Word order is something you can read further on if you want to improve your feeling for it. The important thing to learn here is that passive constructions with Es… at the beginning are entirely common and often the most natural way to phrase something.
Yes, it's a placeholder for the subject so that the verb can be in the second position. And it does work in the plural, which was also a huge surprise to me as it seemed like a clear subject-verb error. There's also es geben and es sind, so long as the complement is plural.
... "It" can be plural? Why not just use the actual third person plural? Groans in pain
(It's unclear enough for me why the sentence isn't just "Viele Briefe wurden ihm geschrieben" in the first place [or "Ihm wurden Viele Briefe geschrieben"], the "es" does not really seem to do anything here.)
A more productive way to think about it might be to equate it to the "there is/there are" construction in English. Asking why "es" can be plural in that specific construction would be like asking why is "there" in "there are" plural... Neither add any meaning to the sentence (where exactly is the "there" in "there are"?) It's just weird because it's unusual to our eyes, but functionally the construction is no different than the English counterpart.
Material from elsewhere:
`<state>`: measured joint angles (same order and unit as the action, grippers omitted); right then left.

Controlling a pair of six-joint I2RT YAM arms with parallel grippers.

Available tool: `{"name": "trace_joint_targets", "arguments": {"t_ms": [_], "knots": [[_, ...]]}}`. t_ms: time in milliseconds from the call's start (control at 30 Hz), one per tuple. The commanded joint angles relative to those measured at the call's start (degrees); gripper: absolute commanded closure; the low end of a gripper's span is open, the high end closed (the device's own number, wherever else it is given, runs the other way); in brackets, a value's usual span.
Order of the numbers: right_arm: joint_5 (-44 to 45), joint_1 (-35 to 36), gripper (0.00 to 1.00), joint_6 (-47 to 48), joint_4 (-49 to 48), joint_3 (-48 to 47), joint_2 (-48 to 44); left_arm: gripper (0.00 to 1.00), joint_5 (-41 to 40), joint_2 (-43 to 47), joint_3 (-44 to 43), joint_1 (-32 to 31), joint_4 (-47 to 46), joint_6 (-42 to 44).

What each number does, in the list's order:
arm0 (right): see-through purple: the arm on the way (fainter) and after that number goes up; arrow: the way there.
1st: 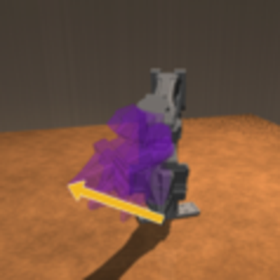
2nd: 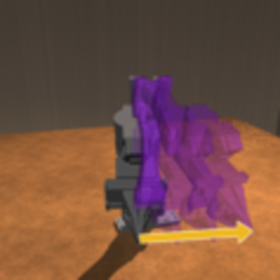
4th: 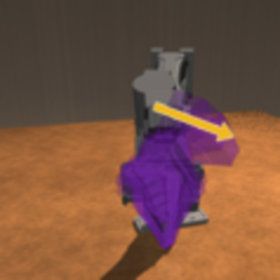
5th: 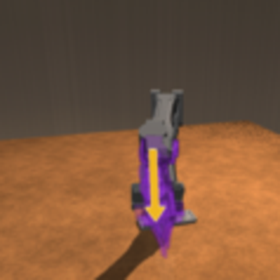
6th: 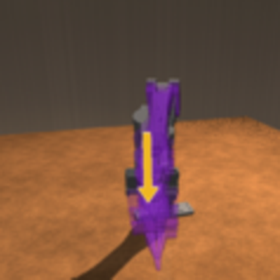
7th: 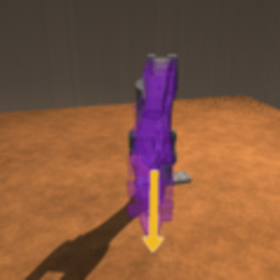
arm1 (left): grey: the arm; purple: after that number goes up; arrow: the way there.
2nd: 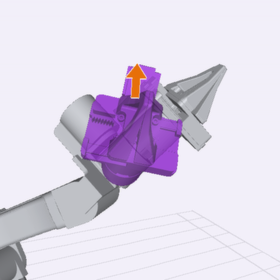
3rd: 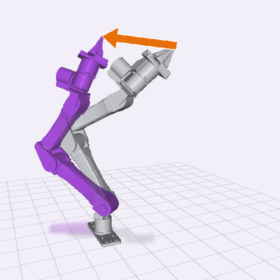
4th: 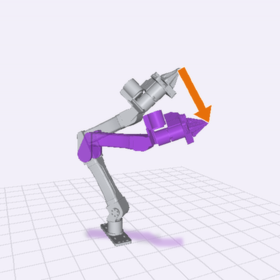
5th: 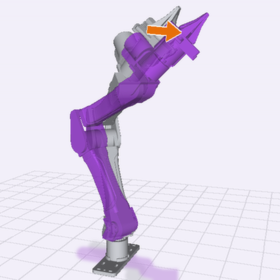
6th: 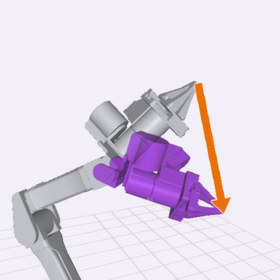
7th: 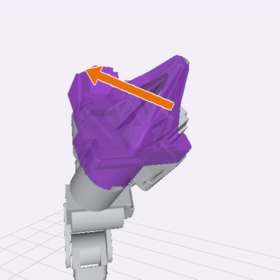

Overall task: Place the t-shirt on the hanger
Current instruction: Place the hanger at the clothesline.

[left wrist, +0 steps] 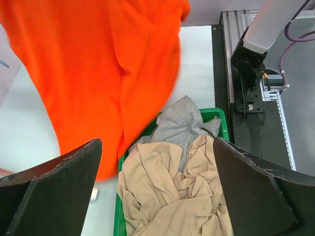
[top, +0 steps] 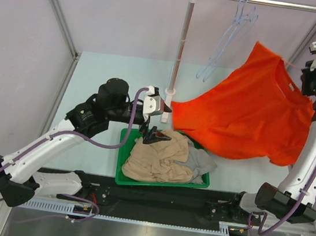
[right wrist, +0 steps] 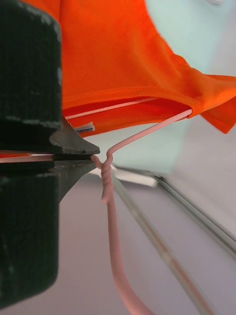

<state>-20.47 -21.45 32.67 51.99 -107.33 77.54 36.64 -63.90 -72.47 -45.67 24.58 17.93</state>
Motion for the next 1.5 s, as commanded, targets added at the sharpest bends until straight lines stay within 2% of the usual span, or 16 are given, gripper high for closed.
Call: {"name": "trace_joint_targets", "arguments": {"t_ms": [0, 267, 567, 1033, 1267, 1467], "knots": [[-6.51, -2.71, 1.00, 2.23, -11.98, -8.06, 3.32, 0.00, 0.62, 1.50, 0.66, 1.28, -2.34, -1.76], [-10.29, -7.37, 1.00, 0.56, -17.18, -19.75, 12.19, 0.00, 0.89, 0.70, -0.75, 2.08, -2.34, -0.62], [-8.45, -6.50, 1.00, 1.43, -18.59, -34.43, 24.58, 0.00, 0.97, 3.08, 2.85, 2.87, -3.84, -1.68], [2.27, 1.94, 1.00, 4.95, -22.81, -37.78, 33.99, 0.00, 1.24, 5.36, 4.62, 4.10, -2.34, -1.67], [4.56, 2.64, 1.00, 6.36, -21.14, -37.26, 36.28, 0.00, 1.94, 5.63, 4.35, 4.80, -2.08, -1.50], [5.53, 0.10, 1.00, 5.39, -21.40, -35.58, 36.28, 0.00, 2.73, 5.89, 4.79, 6.29, -0.94, -1.50]]}}
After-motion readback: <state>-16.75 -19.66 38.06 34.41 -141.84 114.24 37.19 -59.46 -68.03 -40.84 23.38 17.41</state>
On the bright side, the weirdness does fade once you're exposed to it enough :) AttilatheBrit explains the rest of your question pretty well in another comment on this thread.
That doesn't quite work as an analogy. In "there are" contructions, "there" is an adverb, and the noun that follows is the subject. "There are three books" could be reordered as, "Three books are there" (although that changes the meaning, it clarifies the grammar).
Edit: I guess I'm downvoted because my point was the same as artischocke without my realizing it. Neither "Es" nor "there" is plural but rather the subject is plural (in this case "viele Briefe") and "es" is just a dummy word to start off the sentence.
The verb is in the plural because "Briefe" is the real subject here. "Es" is only a dummy subject to bring "wurden" to the front for style or change of emphasis. Its a bit like saying "There were a lot of letters written to him" rather than "Many letters were written to him": a style change with little meaning change.
it depends on what you want to place emphasis on
check out this website!
it explains it really well (good)
No, you should select another preposition "an ihn" not "zu ihm", because the typical German expression is: "an jemand (accusative) schreiben. = "Viele Briefe wurden an ihn geschrieben" or "Viele Briefe wurden ihm geschrieben/Ihm wurden viele Briefe geschrieben". All these translations are correct.
Laut Duden kann man "ihm schreiben" und "an jemand schreiben". I give an example from the Duden (meaning 2b):
- jemandem, an jemanden eine Karte schreiben
The course unfortunately makes again too strong restrictions on the translation possibilities.